-
Notifications
You must be signed in to change notification settings - Fork 0
Description
I've run into this issue while attempting to re-phase individual probands from the 1000 genomes project, using the remaining 1000 genomes samples as the reference panel (i.e., each proband is individually phased using a panel with the trio removed).

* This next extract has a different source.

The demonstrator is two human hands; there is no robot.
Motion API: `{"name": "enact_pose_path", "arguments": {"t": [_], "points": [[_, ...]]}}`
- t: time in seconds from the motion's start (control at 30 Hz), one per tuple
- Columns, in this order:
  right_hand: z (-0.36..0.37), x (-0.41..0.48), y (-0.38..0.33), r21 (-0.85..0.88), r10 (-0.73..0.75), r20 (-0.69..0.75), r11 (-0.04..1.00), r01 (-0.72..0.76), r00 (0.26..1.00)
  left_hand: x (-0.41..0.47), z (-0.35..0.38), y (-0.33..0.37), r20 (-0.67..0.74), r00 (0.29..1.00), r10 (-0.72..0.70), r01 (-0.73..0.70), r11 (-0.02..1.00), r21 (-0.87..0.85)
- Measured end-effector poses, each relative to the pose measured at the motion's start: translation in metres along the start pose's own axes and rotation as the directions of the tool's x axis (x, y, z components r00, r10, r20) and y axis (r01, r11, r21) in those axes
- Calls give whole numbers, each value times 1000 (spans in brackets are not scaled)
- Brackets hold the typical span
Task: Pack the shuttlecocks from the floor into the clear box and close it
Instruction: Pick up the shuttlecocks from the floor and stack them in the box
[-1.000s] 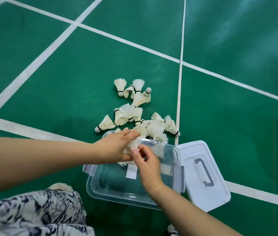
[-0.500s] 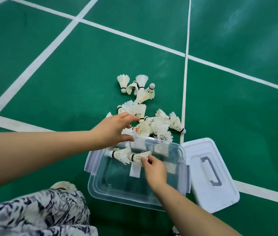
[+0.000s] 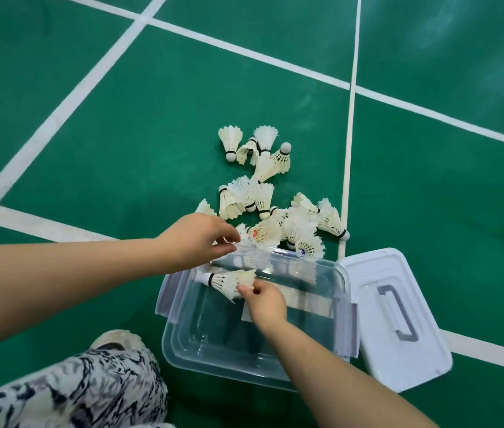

I've replicated this using both release v5.1.1, and what is currently in the git repository as of 7/November/2025.
The target vcf is generated in a manner in which the original AC and AN columns are maintained, so that the right variants are filtered when I run phase_common:
$shapeit_dir/phase_common/bin/phase_common \
--input target.bcf \
--map $shapeit_dir/resources/maps/b38/chr22.b38.gmap.gz \
--reference reference.bcf \
--region "chr22" \
--filter-maf 0.001 \
--thread 20 \
--output scaffold.bcf
I then try to run phase_rare with the target, scaffold, and chunk file as follows:
chunk_file="${shapeit_dir}/resources/chunks/b38/4cM/chunks_chr22.txt"
while read LINE; do
CHK=$(echo $LINE | awk '{ print $1; }')
SRG=$(echo $LINE | awk '{ print $3; }')
IRG=$(echo $LINE | awk '{ print $4; }')
$shapeit_dir/phase_rare/bin/phase_rare \
--input target.bcf \
--scaffold scaffold.bcf \
--map $shapeit_dir/resources/maps/b38/chr22.b38.gmap.gz \
--input-region ${IRG} \
--scaffold-region ${SRG} \
--thread 8 \
--output chunk_${CHK}.bcf
done < ${chunk_file}
The result for each chunk is a core dump due to a segmentation fault; exploring this a bit further, the segfault occurs at a call to conditioning_set::select:
conditioning_set::select (this=0x7fffffffbf90, V=..., G=...) at src/containers/conditioning_set/conditioning_set_selection.cpp:107
107 while (indexes_pbwt_neighbour_serialized[e].first == h) {
(gdb) l 107
102 vrb.bullet("PBWT backward selection (" + stb.str(tac.rel_time()*1.0/1000, 2) + "s)");
103
104 stats1D statK;
105 for (long int h = 0, e = 0 ; h < n_haplotypes ; h ++) {
106 vector < unsigned int > buffer;
107 while (indexes_pbwt_neighbour_serialized[e].first == h) {
108 buffer.push_back(indexes_pbwt_neighbour_serialized[e].second);
109 e++;
110 }
111
At this point, indexes_pbwt_neighbour_serialized is a vector of length 0, and e is 0; running p indexes_pbwt_neighbour_serialized[e] in gdb returns Cannot access memory at address 0x0.